Fabré vuelve a alinearse con el régimen abriendo su concierto por el 1ro de Mayo en Bayamo con el tema “¡Arriba Fidel!”

El Primero de Mayo en Cuba volvió a mezclar propaganda, espectáculo y desconexión total con la realidad. Esta vez, el protagonista fue Cándido Fabré, quien abrió un concierto en Bayamo soltando un grito que ya parece sacado del pasado: “¡Arriba Fidel!”.

El evento, realizado en el área El Bosque tras el desfile oficial, formó parte de las actividades por el centenario del dictador. Desde el escenario, el músico calentó al público con su estilo de siempre, preguntando si querían fiesta y arrancando con uno de sus temas más conocidos. La consigna política vino antes que la música, marcando el tono de la noche.

El concierto no fue improvisado. Ya había sido anunciado por las autoridades del Partido Comunista en Granma, que lo vendieron como un momento histórico. Pero más que historia, lo que se vio fue otro capítulo de la maquinaria propagandística, donde la cultura se usa como herramienta para reforzar el discurso oficial.

No es la primera vez que Fabré se presta para este tipo de actos. En los últimos años ha estado presente en eventos políticos en la misma provincia y ha lanzado declaraciones alineadas con el sistema. Aunque en ocasiones ha dejado ver posturas más suaves, como cuando habló de reconciliación entre cubanos, su imagen sigue ligada al aparato del poder.

Todo esto ocurrió bajo el lema “La Patria se defiende”, una frase que el régimen repite mientras el país se hunde en apagones, escasez y salarios que no alcanzan ni para empezar el mes. La fiesta arriba, la necesidad abajo.

El contraste es cada vez más evidente. Mientras en Bayamo se montaba un concierto con tarima y sonido de primera, en otras partes del país la gente sigue resolviendo como puede. Y por si fuera poco, el desfile nacional en La Habana también dejó su cuota de polémica.

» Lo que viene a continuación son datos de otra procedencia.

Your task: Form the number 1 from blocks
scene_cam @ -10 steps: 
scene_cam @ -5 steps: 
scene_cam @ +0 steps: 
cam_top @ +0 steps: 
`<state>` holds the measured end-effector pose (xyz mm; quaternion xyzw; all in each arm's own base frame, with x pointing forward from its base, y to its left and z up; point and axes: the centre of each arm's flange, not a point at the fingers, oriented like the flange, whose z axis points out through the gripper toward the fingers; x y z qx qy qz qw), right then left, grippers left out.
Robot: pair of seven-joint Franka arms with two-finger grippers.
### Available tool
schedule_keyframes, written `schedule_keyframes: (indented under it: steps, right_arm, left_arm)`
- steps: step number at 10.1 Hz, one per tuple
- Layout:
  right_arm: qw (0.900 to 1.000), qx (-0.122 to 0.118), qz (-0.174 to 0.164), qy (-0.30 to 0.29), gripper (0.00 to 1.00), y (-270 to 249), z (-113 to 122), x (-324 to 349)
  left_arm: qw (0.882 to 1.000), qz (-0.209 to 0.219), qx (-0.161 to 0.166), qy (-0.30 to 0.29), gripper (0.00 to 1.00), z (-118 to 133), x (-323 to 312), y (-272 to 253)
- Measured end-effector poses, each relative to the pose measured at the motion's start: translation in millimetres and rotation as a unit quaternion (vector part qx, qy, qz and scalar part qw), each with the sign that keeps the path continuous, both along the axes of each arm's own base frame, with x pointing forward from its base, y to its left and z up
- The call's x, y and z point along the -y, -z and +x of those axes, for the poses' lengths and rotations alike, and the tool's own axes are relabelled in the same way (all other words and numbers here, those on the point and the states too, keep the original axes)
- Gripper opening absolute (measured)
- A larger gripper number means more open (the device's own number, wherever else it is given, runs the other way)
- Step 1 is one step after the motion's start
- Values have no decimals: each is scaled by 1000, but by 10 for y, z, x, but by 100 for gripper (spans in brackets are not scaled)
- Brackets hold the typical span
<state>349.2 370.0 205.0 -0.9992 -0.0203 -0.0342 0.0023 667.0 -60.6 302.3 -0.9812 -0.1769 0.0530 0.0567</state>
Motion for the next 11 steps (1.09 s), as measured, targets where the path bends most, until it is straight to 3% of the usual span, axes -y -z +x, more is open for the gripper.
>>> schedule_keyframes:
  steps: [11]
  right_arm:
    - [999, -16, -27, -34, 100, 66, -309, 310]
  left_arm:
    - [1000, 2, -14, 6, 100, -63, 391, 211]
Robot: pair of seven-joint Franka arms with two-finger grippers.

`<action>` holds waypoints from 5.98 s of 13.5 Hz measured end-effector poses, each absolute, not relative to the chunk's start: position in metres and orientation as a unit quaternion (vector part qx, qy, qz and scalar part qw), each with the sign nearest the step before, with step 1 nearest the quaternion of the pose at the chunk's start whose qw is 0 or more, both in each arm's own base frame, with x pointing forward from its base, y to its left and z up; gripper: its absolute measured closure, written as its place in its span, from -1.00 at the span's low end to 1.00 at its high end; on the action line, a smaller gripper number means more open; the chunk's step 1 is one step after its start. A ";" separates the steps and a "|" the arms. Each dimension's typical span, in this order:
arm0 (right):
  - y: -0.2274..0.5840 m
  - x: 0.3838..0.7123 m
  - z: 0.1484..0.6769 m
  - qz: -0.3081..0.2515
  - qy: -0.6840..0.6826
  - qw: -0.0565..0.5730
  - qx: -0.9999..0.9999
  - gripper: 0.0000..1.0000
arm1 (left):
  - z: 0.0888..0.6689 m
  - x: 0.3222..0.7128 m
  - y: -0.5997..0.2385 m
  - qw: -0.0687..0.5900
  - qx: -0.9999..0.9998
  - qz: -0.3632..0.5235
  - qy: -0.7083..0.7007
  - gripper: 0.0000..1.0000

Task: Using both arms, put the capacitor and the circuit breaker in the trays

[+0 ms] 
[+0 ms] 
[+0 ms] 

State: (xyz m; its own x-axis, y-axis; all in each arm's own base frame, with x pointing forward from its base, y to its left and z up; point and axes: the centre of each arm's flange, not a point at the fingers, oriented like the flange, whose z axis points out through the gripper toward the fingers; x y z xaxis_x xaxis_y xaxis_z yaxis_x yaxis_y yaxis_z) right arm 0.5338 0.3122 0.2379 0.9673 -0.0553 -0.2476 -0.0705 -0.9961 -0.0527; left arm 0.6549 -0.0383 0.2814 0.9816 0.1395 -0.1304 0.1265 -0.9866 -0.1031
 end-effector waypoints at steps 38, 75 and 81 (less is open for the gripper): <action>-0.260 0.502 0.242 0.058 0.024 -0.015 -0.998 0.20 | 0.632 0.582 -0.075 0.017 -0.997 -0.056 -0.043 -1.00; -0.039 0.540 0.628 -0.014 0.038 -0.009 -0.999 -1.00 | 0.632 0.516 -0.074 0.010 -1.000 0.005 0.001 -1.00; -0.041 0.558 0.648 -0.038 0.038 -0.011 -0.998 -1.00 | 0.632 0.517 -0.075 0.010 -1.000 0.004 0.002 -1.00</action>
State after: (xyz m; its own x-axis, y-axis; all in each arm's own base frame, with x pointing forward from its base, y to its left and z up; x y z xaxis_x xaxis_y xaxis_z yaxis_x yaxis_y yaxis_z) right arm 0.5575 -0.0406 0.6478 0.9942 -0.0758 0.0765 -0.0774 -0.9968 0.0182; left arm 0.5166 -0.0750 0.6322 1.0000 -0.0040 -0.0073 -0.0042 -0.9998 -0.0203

Desde imágenes cuestionables en Pinar del Río hasta detalles que no pasaron desapercibidos, como los tenis de lujo del propio Díaz-Canel, todo sumó a una sensación general de desconexión total entre el discurso oficial y la vida real del cubano.

Incluso la asistencia fue menor que en otros años, algo que muchos interpretan como una señal clara: cada vez cuesta más llenar las calles con entusiasmo real.